■ **TASK STATEMENT**: Your copy of the listing must be exact and must hold no images.

■ **DATA RECORDS**:
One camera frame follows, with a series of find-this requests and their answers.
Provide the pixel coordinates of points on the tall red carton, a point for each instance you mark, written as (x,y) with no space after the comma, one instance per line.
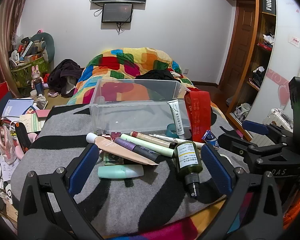
(198,112)

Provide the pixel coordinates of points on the striped curtain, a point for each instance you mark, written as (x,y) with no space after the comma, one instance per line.
(5,30)

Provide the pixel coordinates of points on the pink rabbit toy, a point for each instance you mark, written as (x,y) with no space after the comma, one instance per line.
(35,73)

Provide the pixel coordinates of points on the white ointment tube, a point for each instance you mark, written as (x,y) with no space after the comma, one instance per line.
(177,117)

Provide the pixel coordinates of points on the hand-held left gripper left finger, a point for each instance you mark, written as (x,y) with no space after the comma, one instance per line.
(85,165)

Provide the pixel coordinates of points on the small green box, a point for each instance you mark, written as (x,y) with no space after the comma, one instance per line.
(110,158)

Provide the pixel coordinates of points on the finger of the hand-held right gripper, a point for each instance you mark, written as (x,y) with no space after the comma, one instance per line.
(237,146)
(255,127)

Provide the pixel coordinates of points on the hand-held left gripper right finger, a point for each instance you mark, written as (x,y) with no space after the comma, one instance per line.
(215,165)

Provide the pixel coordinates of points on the blue bottle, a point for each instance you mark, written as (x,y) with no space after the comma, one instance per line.
(39,87)

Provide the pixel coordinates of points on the small wall screen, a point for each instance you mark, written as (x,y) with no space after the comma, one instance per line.
(117,12)

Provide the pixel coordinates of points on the grey neck pillow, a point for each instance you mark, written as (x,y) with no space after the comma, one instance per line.
(48,42)

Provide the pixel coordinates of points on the dark clothes pile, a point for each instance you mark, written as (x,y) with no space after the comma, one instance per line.
(62,72)

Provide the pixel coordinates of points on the red box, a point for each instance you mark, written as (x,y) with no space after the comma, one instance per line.
(0,95)

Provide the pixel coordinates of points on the wooden wardrobe shelf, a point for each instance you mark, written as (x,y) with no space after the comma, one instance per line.
(258,55)

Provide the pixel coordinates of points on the dark green spray bottle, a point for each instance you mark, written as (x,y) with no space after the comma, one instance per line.
(188,160)

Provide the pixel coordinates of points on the white suitcase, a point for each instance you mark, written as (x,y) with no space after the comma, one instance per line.
(277,116)

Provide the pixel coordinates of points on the small blue packet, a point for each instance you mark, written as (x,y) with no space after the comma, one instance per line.
(210,137)

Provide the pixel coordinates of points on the white sliding wardrobe door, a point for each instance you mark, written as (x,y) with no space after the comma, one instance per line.
(287,55)

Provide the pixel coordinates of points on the long light green tube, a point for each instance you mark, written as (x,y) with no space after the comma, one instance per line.
(150,146)

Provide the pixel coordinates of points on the teal tape roll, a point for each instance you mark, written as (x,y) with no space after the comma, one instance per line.
(170,130)

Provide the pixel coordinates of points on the pink hair clip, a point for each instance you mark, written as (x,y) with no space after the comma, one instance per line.
(115,135)

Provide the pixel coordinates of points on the wooden door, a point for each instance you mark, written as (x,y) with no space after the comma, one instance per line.
(240,42)

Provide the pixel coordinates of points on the beige cosmetic tube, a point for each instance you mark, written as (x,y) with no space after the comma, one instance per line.
(120,150)

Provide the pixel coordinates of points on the pink bag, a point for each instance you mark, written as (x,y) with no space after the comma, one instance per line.
(6,145)

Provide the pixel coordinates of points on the black clothes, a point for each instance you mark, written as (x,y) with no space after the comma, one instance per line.
(157,75)

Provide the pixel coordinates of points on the green storage basket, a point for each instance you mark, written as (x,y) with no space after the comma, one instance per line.
(22,76)

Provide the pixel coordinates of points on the colourful patchwork quilt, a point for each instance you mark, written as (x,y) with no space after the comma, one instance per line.
(130,62)

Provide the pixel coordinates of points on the black lettered box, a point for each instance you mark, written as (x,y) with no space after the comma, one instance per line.
(268,3)

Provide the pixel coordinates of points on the blue notebook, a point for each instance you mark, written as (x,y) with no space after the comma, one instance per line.
(15,107)

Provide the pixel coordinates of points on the clear plastic storage box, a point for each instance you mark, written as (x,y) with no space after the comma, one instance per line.
(140,115)

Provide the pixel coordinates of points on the mint green squeeze tube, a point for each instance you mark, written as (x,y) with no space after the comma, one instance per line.
(115,172)

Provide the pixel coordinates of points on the cream cosmetic pen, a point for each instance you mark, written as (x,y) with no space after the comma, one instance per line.
(162,138)

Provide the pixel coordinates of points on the purple and black tube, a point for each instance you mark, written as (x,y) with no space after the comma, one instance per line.
(130,145)

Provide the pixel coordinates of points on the beige stick with red cap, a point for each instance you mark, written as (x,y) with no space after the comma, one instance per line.
(145,137)

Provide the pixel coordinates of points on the cream patterned booklet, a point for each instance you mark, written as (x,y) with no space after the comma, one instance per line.
(30,123)

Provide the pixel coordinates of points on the white bag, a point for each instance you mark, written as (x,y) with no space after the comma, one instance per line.
(242,110)

■ **ANSWER BELOW**:
One camera frame follows, with a series of find-this requests and their answers.
Provide the pixel coordinates of points on the tall red carton, a point for each instance you mark, written as (x,y) with no space after the comma, one instance per line.
(198,112)

Provide the pixel coordinates of points on the striped curtain, a point for each instance you mark, written as (x,y) with no space after the comma, one instance per line.
(5,30)

Provide the pixel coordinates of points on the pink rabbit toy, a point for each instance you mark, written as (x,y) with no space after the comma, one instance per line.
(35,73)

Provide the pixel coordinates of points on the white ointment tube, a point for each instance you mark, written as (x,y) with no space after the comma, one instance per line.
(177,117)

Provide the pixel coordinates of points on the hand-held left gripper left finger, a point for each instance you mark, written as (x,y) with no space after the comma, one instance per line.
(85,165)

Provide the pixel coordinates of points on the small green box, a point for each instance you mark, written as (x,y) with no space after the comma, one instance per line.
(110,158)

Provide the pixel coordinates of points on the finger of the hand-held right gripper, a point for each instance you mark, written as (x,y) with no space after the comma, one instance per line.
(237,146)
(255,127)

Provide the pixel coordinates of points on the hand-held left gripper right finger, a point for each instance you mark, written as (x,y) with no space after the comma, one instance per line.
(215,165)

Provide the pixel coordinates of points on the blue bottle, a point for each instance you mark, written as (x,y) with no space after the comma, one instance per line.
(39,87)

Provide the pixel coordinates of points on the small wall screen, a point for each instance you mark, written as (x,y) with no space after the comma, one instance per line.
(117,12)

Provide the pixel coordinates of points on the grey neck pillow, a point for each instance you mark, written as (x,y) with no space after the comma, one instance per line.
(48,42)

Provide the pixel coordinates of points on the dark clothes pile, a point for each instance you mark, written as (x,y) with no space after the comma, one instance per line.
(62,72)

Provide the pixel coordinates of points on the red box, a point for each instance you mark, written as (x,y) with no space after the comma, one instance per line.
(0,95)

Provide the pixel coordinates of points on the wooden wardrobe shelf, a point for each instance you mark, written as (x,y) with no space after the comma, one instance per line.
(258,55)

Provide the pixel coordinates of points on the dark green spray bottle, a point for each instance you mark, written as (x,y) with no space after the comma, one instance per line.
(188,160)

Provide the pixel coordinates of points on the white suitcase, a point for each instance you mark, written as (x,y) with no space after the comma, one instance per line.
(277,116)

Provide the pixel coordinates of points on the small blue packet, a point for each instance you mark, written as (x,y) with no space after the comma, one instance per line.
(210,137)

Provide the pixel coordinates of points on the white sliding wardrobe door, a point for each instance you mark, written as (x,y) with no space after the comma, one instance per line.
(287,55)

Provide the pixel coordinates of points on the long light green tube, a point for each instance you mark, written as (x,y) with no space after the comma, one instance per line.
(150,146)

Provide the pixel coordinates of points on the teal tape roll, a point for each instance you mark, written as (x,y) with no space after the comma, one instance per line.
(170,130)

Provide the pixel coordinates of points on the pink hair clip, a point for each instance you mark, written as (x,y) with no space after the comma, one instance per line.
(115,135)

Provide the pixel coordinates of points on the wooden door, a point for each instance you mark, written as (x,y) with no space after the comma, one instance per line.
(240,42)

Provide the pixel coordinates of points on the beige cosmetic tube, a point for each instance you mark, written as (x,y) with no space after the comma, one instance per line.
(120,150)

Provide the pixel coordinates of points on the pink bag, a point for each instance you mark, written as (x,y) with no space after the comma, one instance per line.
(6,145)

Provide the pixel coordinates of points on the black clothes, a point for each instance you mark, written as (x,y) with no space after the comma, one instance per line.
(157,75)

Provide the pixel coordinates of points on the green storage basket, a point for each instance you mark, written as (x,y) with no space after the comma, one instance per line.
(22,76)

Provide the pixel coordinates of points on the colourful patchwork quilt, a point for each instance you mark, written as (x,y) with no space after the comma, one instance per line.
(130,62)

Provide the pixel coordinates of points on the black lettered box, a point for each instance you mark, written as (x,y) with no space after the comma, one instance per line.
(268,3)

Provide the pixel coordinates of points on the blue notebook, a point for each instance you mark, written as (x,y) with no space after the comma, one instance per line.
(15,107)

Provide the pixel coordinates of points on the clear plastic storage box, a point for each instance you mark, written as (x,y) with no space after the comma, one instance per line.
(140,115)

Provide the pixel coordinates of points on the mint green squeeze tube, a point for each instance you mark, written as (x,y) with no space after the comma, one instance per line.
(115,172)

Provide the pixel coordinates of points on the cream cosmetic pen, a point for each instance you mark, written as (x,y) with no space after the comma, one instance per line.
(162,138)

Provide the pixel coordinates of points on the purple and black tube, a point for each instance you mark, written as (x,y) with no space after the comma, one instance per line.
(130,145)

Provide the pixel coordinates of points on the beige stick with red cap, a point for each instance you mark, written as (x,y) with no space after the comma, one instance per line.
(145,137)

Provide the pixel coordinates of points on the cream patterned booklet, a point for each instance you mark, written as (x,y) with no space after the comma, one instance per line.
(30,123)

Provide the pixel coordinates of points on the white bag, a point for each instance you mark, written as (x,y) with no space after the comma, one instance per line.
(242,110)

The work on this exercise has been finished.